Al snel na de start vonden Stefan Dörflinger en Gerhard Waibel elkaar, terwijl de achtervolgende groep bestond uit Hans Spaan, Jorge Martínez en Theo Timmer. In de vijfde ronde nam Waibel de leiding en Dörflinger begon steeds verder terug te vallen. Zijn temperatuurmeter stond door een kleine waterlekkage al op 100°C en hij ging langzamer rijden om in elk geval de finish te halen. Zijn grote angst was dat Pier Paolo Bianchi zou winnen, maar die speelde in de race door een verkeerde bandenkeuze geen enkele rol. Hij werd slechts zesde. Hans Spaan gleed van de baan en moest opgeven. Waibel won de race voor Martínez en Hubert Abold, maar de vijfde plaats was voor Dörflinger ruim voldoende om voor de derde keer achter elkaar wereldkampioen in de lichtste klasse te worden.
Jacques Cornu had niet alleen een goed weekend vanwege zijn derde plaats in de 250cc-race. Zaterdag voor de race was hij vader geworden van een dochter.
Afscheid
Een aantal coureurs nam in Mugello afscheid van de motorsport op dit niveau: Eugenio Lazzarini, die een toekomst als teammanager voor zich zag, en Hans Müller, die zich wilde gaan richten op zijn eigen garagebedrijf.
Bronnen
Motor Magazine
Moto 73
Voetnoten
↑"Bandenproblemen" was de officiële lezing voor de opgave van Virginio Ferrari, maar het kan ook frustratie geweest zijn.
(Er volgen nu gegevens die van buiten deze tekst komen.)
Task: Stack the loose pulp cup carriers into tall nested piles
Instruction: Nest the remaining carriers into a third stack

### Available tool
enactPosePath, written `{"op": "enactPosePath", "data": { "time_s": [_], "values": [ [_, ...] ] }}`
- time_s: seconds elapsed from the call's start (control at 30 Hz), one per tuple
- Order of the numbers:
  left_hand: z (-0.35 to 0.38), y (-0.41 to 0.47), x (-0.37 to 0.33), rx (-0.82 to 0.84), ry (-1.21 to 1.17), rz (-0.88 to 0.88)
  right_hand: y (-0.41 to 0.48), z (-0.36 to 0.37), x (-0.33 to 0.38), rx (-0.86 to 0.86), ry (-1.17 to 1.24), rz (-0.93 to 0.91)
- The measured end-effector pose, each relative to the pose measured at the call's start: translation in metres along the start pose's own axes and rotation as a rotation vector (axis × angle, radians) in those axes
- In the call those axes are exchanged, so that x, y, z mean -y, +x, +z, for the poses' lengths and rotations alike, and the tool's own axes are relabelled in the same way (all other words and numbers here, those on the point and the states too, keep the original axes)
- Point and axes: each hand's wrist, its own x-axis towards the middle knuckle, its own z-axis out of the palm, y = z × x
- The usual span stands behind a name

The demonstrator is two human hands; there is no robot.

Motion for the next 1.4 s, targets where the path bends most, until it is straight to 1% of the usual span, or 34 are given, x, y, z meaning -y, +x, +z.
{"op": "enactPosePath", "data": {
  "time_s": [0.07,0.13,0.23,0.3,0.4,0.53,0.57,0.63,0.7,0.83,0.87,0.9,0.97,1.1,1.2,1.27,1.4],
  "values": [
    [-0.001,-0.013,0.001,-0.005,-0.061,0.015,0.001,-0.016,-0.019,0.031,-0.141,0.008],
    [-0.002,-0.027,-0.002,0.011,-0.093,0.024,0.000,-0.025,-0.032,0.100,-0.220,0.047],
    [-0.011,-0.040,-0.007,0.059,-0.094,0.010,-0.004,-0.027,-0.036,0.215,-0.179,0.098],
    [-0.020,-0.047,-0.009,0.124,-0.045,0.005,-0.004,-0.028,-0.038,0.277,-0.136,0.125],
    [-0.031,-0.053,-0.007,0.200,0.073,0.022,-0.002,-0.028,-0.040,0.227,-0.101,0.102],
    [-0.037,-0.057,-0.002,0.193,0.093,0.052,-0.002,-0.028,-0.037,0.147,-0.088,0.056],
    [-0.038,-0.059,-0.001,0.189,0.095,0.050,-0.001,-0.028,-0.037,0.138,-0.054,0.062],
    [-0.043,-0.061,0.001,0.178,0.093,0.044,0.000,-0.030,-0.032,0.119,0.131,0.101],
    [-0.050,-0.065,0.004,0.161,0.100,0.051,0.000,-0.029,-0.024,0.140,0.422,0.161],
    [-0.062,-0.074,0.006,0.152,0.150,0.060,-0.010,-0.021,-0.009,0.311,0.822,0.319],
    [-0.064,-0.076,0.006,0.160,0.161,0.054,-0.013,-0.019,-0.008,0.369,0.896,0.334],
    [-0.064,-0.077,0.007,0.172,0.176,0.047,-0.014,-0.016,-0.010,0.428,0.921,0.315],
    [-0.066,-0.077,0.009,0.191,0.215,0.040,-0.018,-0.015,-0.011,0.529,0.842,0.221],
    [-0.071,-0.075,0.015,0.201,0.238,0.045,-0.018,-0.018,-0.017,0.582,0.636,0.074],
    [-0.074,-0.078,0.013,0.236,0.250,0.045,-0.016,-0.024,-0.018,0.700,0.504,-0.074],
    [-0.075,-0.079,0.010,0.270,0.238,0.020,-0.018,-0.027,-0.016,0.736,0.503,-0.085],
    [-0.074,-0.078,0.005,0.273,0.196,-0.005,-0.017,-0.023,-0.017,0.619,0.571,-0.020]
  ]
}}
Ferrari stapte in elk geval meteen nadat hij zijn machine bij het team had ingeleverd in zijn auto en reed naar huis.
↑Wayne Gardner brak bij zijn val in de training twee vingers.
↑Pierre Bolle beschadigde bij zijn val een schouder en brak een botje in zijn voet.
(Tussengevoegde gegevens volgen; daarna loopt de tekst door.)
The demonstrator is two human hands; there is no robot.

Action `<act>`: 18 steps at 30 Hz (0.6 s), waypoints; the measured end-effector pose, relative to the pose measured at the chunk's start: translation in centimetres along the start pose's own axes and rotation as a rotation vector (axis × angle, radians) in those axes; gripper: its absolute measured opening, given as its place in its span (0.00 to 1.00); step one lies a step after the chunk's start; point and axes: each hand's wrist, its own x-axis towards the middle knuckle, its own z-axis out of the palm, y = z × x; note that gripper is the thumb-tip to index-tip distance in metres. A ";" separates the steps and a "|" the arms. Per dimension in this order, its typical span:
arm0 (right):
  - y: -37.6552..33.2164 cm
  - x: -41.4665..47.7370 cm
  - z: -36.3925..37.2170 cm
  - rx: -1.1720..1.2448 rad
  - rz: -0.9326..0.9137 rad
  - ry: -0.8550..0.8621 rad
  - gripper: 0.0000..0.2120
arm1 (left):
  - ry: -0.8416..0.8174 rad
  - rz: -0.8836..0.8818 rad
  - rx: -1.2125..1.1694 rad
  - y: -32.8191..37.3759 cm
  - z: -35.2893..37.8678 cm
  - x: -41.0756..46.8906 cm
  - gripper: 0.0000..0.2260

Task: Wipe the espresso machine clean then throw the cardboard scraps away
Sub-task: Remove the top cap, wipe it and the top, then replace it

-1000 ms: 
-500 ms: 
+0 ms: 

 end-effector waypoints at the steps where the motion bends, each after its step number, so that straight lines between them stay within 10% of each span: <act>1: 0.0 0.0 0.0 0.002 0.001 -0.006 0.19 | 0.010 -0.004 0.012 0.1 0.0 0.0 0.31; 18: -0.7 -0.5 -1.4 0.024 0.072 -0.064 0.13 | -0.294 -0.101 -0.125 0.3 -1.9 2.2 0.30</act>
↑Klaus Klein werd na zijn val ter observatie in het ziekenhuis opgenomen.
↑Sergio Pellandini reed in de training zo langzaam dat teambaas Roberto Gallina hem van de motor haalde en inleverde bij dr. Costa. Hij bleek nog te veel last te hebben van de hersenschudding die hij in Zweden had opgelopen.
↑Freddie Spencer had bij een race in Laguna Seca een sleutelbeen gebroken. Hij was als toeschouwer aanwezig.
↑Marco Lucchinelli had na een aantal slechte resultaten met de Cagiva de handdoek in de ring geworpen. Hij was als toeschouwer aanwezig.
↑Hans Müller had bij een val in de 80cc-race een middenhandsbeentje gebroken, maar wilde in de laatste race van zijn carrière in elk geval starten. Dat mocht hij van dr. Costa, op voorwaarde dat hij na een paar ronden zou stoppen.
↑Ángel Nieto brak bij zijn val een voet en een pols.
↑Hans Müller had het hele seizoen met een Sachs gereden en zelfs een Bakker-frame aangeschaft, maar nu kon hij de onderdelen niet meer betalen. Horst Seel hielp hem uit de brand en hoopte zo ook wat extra steun te krijgen voor Gerhard Waibel. Gert Kafka reed op de Sachs van Müller.
↑Hans Müller brak bij zijn val een middenhandsbeentje.